Fig. 4.

Identification of phosphorylation sites within TbH3 and TbH2B.

(A) Sequence alignments of histone H3 and H2B from human (Hs), yeast (Sc) and T. brucei (Tb). Phosphorylation sites are blocked in black.

(B) LC/MS/MS spectra of the triply-charged phosphorylated peptides detected in TbH3 and TbH2B. TbH3 digested with AspN endopeptidase.

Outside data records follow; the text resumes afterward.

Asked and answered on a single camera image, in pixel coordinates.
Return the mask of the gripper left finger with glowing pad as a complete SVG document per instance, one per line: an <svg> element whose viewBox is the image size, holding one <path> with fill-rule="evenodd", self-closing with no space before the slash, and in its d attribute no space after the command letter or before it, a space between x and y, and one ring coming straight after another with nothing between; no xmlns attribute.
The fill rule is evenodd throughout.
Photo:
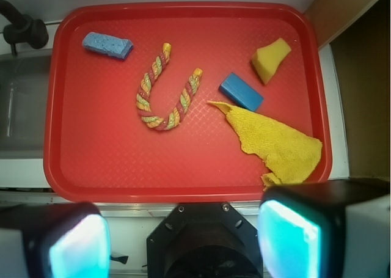
<svg viewBox="0 0 391 278"><path fill-rule="evenodd" d="M91 203L1 208L1 277L108 277L108 223Z"/></svg>

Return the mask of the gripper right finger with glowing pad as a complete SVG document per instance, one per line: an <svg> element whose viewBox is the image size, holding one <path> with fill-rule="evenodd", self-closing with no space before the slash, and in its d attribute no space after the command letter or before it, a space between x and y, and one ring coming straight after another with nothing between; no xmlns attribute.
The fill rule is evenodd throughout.
<svg viewBox="0 0 391 278"><path fill-rule="evenodd" d="M390 183L350 178L274 186L258 211L272 277L389 277Z"/></svg>

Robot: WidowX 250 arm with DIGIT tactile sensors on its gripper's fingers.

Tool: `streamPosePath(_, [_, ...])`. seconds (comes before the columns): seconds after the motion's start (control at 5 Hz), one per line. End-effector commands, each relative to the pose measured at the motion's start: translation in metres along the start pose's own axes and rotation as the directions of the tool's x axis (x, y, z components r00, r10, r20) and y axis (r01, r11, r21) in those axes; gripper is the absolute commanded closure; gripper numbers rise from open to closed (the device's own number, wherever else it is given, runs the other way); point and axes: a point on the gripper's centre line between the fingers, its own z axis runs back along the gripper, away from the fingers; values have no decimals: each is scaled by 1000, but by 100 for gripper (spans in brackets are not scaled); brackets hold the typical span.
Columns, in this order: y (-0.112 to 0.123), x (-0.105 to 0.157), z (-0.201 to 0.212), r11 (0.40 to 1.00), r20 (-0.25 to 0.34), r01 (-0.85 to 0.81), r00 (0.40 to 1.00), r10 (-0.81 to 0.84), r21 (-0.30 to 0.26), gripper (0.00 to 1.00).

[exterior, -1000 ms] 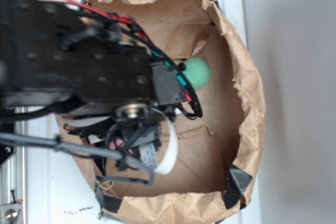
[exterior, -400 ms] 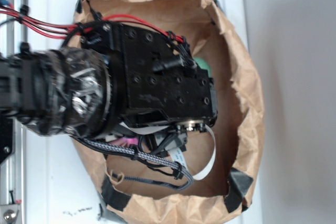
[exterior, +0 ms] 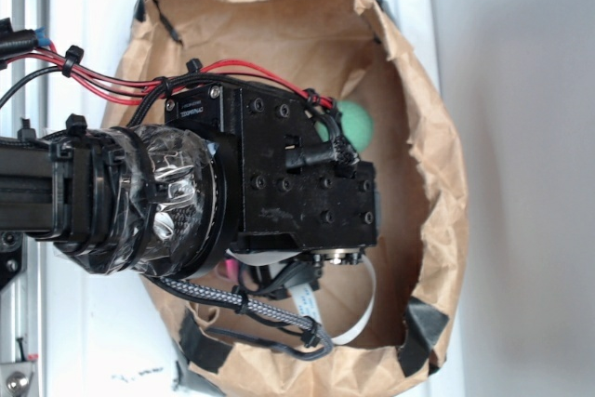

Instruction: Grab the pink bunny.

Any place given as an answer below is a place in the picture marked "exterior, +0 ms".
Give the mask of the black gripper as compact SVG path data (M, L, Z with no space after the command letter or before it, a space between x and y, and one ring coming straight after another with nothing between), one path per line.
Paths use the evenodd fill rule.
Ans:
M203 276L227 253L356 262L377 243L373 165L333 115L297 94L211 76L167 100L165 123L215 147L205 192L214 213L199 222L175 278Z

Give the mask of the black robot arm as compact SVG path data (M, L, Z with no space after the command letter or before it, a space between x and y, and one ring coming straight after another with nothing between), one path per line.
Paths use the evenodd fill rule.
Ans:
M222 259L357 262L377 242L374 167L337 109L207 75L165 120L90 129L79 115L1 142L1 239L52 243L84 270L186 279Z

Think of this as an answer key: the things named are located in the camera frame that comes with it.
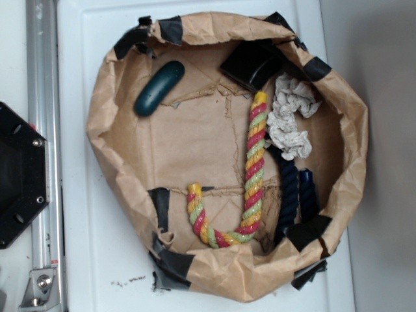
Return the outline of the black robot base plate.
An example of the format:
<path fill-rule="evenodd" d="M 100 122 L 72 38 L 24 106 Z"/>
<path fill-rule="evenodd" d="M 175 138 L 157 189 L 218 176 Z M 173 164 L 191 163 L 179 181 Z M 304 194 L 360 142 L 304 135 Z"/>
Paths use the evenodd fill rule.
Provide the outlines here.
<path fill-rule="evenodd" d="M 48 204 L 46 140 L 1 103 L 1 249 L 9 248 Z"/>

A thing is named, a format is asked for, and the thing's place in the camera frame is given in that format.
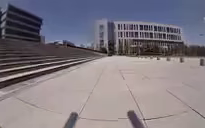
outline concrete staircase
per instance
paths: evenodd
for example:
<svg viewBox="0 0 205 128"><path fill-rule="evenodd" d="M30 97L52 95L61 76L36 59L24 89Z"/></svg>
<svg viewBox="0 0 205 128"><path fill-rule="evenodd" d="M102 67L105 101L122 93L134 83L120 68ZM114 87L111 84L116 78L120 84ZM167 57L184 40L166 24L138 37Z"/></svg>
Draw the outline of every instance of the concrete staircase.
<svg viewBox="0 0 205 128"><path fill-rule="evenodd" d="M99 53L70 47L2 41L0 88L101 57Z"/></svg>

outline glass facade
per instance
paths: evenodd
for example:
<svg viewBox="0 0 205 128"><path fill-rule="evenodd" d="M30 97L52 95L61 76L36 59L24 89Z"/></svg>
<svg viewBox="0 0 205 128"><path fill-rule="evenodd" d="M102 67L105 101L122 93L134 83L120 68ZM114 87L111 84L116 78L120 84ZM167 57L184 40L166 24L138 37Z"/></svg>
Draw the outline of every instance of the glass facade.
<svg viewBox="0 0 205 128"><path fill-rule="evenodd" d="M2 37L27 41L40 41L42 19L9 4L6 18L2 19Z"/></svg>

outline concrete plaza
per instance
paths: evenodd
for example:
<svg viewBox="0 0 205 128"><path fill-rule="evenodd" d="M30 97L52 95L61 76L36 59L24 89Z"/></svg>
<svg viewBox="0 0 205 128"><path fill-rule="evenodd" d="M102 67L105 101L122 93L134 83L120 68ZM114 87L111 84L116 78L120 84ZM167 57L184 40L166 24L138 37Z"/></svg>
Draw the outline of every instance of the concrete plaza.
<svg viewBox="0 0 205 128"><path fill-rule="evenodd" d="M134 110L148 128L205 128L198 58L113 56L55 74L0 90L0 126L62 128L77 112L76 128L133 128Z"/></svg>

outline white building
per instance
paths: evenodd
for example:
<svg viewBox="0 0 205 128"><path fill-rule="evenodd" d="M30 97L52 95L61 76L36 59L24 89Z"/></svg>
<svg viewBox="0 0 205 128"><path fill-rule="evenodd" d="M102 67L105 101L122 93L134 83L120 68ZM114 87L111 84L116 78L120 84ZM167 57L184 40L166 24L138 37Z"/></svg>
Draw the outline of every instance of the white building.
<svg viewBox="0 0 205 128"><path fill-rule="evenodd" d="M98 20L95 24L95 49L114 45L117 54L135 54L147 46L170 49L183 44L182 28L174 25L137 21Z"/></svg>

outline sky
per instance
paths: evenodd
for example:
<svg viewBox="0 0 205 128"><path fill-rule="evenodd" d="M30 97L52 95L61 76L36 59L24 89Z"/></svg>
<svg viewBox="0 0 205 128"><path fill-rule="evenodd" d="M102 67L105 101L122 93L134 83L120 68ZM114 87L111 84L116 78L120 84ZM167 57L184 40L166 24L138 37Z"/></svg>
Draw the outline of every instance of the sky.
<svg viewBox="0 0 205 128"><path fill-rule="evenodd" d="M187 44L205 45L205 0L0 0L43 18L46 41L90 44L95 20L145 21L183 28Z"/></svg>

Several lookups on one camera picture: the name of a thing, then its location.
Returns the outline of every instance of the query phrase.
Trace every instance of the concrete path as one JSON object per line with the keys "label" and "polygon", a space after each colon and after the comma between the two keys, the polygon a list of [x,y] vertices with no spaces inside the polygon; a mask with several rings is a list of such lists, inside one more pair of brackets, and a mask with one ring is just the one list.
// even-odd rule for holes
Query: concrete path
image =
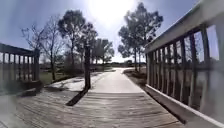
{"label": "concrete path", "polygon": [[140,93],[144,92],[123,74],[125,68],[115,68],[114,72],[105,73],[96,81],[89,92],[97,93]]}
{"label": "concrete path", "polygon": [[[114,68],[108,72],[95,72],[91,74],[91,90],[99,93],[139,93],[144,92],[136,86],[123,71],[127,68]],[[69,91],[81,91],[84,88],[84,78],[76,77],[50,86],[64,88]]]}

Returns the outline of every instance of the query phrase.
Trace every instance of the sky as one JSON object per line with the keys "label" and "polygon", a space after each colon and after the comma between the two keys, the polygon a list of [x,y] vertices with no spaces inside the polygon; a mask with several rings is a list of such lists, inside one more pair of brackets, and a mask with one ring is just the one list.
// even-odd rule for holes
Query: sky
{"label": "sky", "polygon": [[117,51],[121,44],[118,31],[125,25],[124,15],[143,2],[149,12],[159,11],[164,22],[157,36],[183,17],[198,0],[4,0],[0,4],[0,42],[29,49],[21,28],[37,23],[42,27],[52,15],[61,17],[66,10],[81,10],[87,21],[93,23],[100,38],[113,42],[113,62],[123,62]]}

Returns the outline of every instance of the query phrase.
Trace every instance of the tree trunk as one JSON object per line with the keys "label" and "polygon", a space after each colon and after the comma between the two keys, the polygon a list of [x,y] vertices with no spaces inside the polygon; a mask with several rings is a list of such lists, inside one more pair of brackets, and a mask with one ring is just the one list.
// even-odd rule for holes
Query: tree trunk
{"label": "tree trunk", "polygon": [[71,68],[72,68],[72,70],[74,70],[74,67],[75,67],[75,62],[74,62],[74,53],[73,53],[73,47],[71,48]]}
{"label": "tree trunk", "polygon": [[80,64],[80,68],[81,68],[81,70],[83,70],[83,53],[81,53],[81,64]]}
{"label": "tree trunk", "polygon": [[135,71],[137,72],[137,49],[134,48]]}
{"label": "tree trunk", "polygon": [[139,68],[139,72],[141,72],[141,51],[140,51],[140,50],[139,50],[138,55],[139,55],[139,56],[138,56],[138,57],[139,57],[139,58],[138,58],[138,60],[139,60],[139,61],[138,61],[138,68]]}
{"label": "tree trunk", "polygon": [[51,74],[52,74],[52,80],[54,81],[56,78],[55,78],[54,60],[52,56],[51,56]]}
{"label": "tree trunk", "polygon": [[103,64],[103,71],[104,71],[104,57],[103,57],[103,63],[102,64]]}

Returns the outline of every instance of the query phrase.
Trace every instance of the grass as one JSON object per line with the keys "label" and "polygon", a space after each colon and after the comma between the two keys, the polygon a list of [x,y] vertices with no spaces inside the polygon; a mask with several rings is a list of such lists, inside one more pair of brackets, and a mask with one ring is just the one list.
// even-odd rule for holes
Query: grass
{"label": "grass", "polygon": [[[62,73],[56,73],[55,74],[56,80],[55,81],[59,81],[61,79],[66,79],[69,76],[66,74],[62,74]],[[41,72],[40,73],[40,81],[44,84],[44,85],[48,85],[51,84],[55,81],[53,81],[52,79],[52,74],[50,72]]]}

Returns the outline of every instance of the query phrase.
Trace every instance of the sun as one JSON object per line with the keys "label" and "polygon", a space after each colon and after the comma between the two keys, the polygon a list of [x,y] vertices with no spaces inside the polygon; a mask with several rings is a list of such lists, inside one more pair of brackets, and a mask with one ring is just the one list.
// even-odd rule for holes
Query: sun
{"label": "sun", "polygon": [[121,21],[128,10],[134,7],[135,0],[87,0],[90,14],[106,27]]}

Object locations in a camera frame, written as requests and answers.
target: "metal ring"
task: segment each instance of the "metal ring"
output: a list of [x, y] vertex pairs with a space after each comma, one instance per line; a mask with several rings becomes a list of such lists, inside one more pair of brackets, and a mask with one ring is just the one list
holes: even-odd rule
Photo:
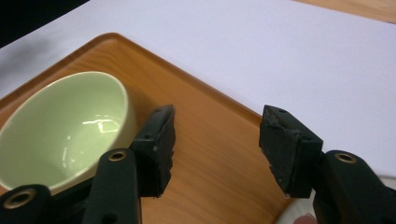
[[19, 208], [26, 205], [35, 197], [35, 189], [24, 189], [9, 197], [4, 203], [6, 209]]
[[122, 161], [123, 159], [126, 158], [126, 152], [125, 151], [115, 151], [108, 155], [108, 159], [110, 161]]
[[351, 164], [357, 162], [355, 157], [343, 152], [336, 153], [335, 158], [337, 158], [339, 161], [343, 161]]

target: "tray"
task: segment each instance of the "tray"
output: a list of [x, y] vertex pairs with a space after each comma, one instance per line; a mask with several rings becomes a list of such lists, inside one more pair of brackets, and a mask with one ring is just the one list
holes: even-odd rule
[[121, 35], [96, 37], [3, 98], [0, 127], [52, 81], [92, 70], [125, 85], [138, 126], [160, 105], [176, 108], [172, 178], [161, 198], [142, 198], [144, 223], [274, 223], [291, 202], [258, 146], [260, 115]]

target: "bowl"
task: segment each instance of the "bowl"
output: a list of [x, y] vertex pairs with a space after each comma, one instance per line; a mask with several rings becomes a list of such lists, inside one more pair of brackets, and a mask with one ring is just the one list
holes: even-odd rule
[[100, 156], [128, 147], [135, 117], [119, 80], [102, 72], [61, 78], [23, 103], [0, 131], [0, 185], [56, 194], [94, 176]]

Peptide DTNRACIHSGRVT(p)IQPK (amino acids 104–120) had a mass-to-charge ratio (m/z) of 678.3. The MS/MS spectrum revealed multiple fragment ions including neutral loss fragments [M-H₃PO₄+3H]³⁺ at m/z 645.6. Wild-type b11²⁺ was detected, together with [b13-18]²⁺, [b14-18]²⁺, [b15-18]²⁺ and [b13+18]²⁺. The b-ion series indicated that the phosphorylation occurred at Thr116. TbH2B was digested with ArgC endopeptidase. Triply charged peptide KRT(p)LGARELQTAVR (amino acids 164–177) appeared at 560.3 in the MS scan. The MS/MS spectrum revealed several fragment ions including [M-H₃PO₄+3H]³⁺ at m/z 527.6, and y4, y5, y6, y7, y11²⁺, [y12-18]²⁺. The MS/MS data demonstrated that Thr166 was phosphorylated.